A large body of mostly contiguous structural monitoring data has been gathered for a dynamic deepwater umbilical in the UK Atlantic Margin. These data from the Foinaven FPSO have been the subject of extensive detailed scrutiny which has led to the development of techniques in fatigue assessment which have not previously been applied in such a detailed way to risers. From the outset the monitoring system was designed to separate the fluid loading contributions (and responses) owing to mooring system, vessel motions/wave action, and currents including VIV. This has enabled a clearer understanding of the relative importance of these various phenomena to emerge. Techniques which measure the frequency contributions of the responses, including improved methods which enable representations of variations with time (and thereby offering better insight with variations in fluid loading such as current and waves), have also been developed and implemented using these data. These techniques have also been adopted to enable alternative simplified means of assessment of fatigue damage to conventional rainflow counting. Examples of these behaviours are presented with general comments on contributions of the various loading components, and interaction effects. The implications for future monitoring and assessment strategies are discussed, along with those for existing data sets.
Vortex Induced Vibration continues to be a source of major concern in the offshore industry, particularly with risers and umbilicals. The accurate prediction of response e.g. Lyons (19860a) proves to be rather difficult for realistic applications owing to the complexities of geometry and environmental loading.
Given this, it is preferable not to rely upon prediction alone, but also to monitor the behaviour in the installed condition. By this means it is possible potentially to take corrective action in advance of likely (fatigue) failure, and also to improve our understanding of the shortcomings of the predictions made. Part of the complexity of VIV response is as a consequence of marine riser and umbilical system's ability to respond simultaneously to several (potentially many) modes of vibration. The extent to which this may happen is described as response bandwidth. Plainly it is of interest to measure this frequency response as well as having basic information concerning amplitude. Whilst it is possible to perform spectral analyses, this approach arguably provides too much information for routine consideration. A single-value measure of bandwidth variation with time (and varying environmental loading) referred to as epsilon has shown to be of practical use, Trarieux and Lyons (2003, 2004).

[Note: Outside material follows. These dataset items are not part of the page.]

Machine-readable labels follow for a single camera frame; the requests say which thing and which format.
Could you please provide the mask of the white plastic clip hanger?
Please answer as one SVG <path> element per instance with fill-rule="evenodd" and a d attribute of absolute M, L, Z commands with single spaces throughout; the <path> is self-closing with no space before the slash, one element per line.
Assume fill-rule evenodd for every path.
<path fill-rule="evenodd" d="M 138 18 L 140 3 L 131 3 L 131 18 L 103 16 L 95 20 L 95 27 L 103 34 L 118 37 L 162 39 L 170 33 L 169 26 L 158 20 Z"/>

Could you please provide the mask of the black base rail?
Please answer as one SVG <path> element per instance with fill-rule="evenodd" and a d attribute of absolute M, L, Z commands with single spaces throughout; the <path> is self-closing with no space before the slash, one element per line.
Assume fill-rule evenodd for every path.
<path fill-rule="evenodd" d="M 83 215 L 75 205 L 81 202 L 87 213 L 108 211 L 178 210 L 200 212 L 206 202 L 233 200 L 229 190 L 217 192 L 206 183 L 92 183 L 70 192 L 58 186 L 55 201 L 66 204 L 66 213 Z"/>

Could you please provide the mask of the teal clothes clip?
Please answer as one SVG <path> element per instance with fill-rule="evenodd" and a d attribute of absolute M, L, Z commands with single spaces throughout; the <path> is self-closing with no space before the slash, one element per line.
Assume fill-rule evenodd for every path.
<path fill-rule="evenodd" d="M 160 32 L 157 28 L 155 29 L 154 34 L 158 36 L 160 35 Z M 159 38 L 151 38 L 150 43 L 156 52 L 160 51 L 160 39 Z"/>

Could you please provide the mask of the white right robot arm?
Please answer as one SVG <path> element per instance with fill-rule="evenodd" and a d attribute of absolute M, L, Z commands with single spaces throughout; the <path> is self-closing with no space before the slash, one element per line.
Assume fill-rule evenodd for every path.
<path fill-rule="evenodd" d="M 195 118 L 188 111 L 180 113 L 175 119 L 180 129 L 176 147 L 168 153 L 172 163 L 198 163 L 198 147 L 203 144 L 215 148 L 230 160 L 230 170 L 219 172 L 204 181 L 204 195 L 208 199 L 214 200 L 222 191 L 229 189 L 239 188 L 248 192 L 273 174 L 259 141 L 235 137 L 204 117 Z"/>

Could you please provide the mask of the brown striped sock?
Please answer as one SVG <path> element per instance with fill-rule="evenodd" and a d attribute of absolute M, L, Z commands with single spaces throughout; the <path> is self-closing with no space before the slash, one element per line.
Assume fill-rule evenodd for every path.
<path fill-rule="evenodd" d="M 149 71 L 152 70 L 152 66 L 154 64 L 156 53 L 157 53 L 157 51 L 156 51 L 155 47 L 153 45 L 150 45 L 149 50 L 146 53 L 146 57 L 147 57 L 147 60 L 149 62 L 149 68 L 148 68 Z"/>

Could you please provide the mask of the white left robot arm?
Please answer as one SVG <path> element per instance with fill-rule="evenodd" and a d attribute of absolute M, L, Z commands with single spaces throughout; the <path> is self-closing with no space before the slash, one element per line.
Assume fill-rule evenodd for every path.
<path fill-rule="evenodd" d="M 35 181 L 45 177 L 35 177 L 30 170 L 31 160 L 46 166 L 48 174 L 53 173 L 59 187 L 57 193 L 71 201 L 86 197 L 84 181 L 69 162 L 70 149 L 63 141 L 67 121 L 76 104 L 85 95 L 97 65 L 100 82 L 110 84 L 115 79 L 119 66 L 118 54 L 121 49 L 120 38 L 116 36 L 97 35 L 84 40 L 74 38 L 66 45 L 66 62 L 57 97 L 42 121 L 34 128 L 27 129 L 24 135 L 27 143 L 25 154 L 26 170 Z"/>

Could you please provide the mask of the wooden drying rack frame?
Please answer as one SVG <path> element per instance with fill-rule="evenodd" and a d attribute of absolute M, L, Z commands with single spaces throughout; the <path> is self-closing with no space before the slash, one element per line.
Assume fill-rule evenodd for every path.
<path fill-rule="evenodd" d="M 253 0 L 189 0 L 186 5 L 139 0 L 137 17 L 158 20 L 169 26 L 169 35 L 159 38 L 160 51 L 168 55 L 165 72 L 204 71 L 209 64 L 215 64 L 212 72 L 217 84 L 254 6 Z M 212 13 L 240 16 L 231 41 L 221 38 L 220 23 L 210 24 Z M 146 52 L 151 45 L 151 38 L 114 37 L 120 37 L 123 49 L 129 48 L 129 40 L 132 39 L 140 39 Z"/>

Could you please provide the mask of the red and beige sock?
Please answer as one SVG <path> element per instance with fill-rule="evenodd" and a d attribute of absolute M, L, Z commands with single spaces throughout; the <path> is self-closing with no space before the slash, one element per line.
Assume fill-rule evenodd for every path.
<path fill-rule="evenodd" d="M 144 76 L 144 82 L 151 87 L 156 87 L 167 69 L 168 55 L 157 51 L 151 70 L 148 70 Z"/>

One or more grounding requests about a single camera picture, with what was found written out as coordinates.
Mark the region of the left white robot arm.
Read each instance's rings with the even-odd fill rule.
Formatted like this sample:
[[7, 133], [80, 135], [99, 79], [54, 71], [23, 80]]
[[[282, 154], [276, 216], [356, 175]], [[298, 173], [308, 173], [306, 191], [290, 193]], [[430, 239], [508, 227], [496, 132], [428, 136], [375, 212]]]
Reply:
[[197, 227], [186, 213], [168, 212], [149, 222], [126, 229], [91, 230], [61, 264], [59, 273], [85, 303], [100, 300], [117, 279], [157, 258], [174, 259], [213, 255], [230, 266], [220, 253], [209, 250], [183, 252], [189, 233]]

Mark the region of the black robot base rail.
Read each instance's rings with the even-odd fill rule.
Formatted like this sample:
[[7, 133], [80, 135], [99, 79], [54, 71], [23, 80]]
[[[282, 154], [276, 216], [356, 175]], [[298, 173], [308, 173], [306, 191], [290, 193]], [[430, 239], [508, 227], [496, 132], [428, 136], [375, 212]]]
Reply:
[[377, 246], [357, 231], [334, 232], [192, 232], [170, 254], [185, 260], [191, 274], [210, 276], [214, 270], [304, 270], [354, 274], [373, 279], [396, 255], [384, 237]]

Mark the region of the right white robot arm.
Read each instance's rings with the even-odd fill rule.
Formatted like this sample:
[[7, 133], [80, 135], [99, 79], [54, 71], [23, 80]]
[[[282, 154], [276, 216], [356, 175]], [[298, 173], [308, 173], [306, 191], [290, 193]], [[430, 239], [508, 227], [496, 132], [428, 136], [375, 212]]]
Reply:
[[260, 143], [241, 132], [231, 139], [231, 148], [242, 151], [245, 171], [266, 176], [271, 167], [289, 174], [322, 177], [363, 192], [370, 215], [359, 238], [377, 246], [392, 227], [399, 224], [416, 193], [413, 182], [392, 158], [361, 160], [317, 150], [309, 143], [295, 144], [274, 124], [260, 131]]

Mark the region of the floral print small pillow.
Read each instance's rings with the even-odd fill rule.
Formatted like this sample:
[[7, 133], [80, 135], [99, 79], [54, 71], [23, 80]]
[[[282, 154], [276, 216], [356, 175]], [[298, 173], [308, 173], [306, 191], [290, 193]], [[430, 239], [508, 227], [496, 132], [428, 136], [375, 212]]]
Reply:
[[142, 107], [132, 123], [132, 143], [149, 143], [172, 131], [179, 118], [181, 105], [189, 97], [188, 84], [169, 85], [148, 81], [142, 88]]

The utility of this function is increased by its application (with standard deviation) in a fatigue damage assessment method. This is demonstrated herein with data from the Foinaven Umbilical Monitoring System for which a wide range of umbilical response and environmental loading data are available. This system was developed and installed and is maintained by BPP Technical Services on the BP Foinaven Petrojarl IV FPSO in the Atlantic Frontier West of Shetland province of the UK.